*Work required*.
Repeat word for word, please, only the lines of the material from the one containing "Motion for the" through its final line, both ends included.

--------------------

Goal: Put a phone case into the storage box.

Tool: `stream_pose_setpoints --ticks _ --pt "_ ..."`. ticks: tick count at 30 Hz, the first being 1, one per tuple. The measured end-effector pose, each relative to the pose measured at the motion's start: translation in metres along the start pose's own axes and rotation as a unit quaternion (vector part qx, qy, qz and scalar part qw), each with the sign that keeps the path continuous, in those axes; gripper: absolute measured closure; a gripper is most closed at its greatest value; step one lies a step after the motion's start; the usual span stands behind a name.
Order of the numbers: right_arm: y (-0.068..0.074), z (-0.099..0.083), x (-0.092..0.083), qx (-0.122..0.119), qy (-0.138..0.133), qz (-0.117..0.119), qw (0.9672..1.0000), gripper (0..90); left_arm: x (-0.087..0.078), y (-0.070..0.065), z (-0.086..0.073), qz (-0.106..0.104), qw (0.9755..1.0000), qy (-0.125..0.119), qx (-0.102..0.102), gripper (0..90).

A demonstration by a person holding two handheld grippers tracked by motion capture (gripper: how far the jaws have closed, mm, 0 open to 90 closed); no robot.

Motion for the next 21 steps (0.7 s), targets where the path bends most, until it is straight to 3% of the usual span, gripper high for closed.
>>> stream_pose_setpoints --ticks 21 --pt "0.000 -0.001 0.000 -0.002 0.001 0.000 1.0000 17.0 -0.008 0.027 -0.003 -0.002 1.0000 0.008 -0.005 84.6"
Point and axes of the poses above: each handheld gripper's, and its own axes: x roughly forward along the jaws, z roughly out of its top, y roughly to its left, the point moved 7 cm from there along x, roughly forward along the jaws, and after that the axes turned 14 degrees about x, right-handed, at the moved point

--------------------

*Finished task*.
Motion for the next 21 steps (0.7 s), targets where the path bends most, until it is straight to 3% of the usual span, gripper high for closed.
>>> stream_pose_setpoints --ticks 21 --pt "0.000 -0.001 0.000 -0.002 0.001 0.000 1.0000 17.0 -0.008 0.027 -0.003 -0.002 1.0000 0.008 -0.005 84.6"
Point and axes of the poses above: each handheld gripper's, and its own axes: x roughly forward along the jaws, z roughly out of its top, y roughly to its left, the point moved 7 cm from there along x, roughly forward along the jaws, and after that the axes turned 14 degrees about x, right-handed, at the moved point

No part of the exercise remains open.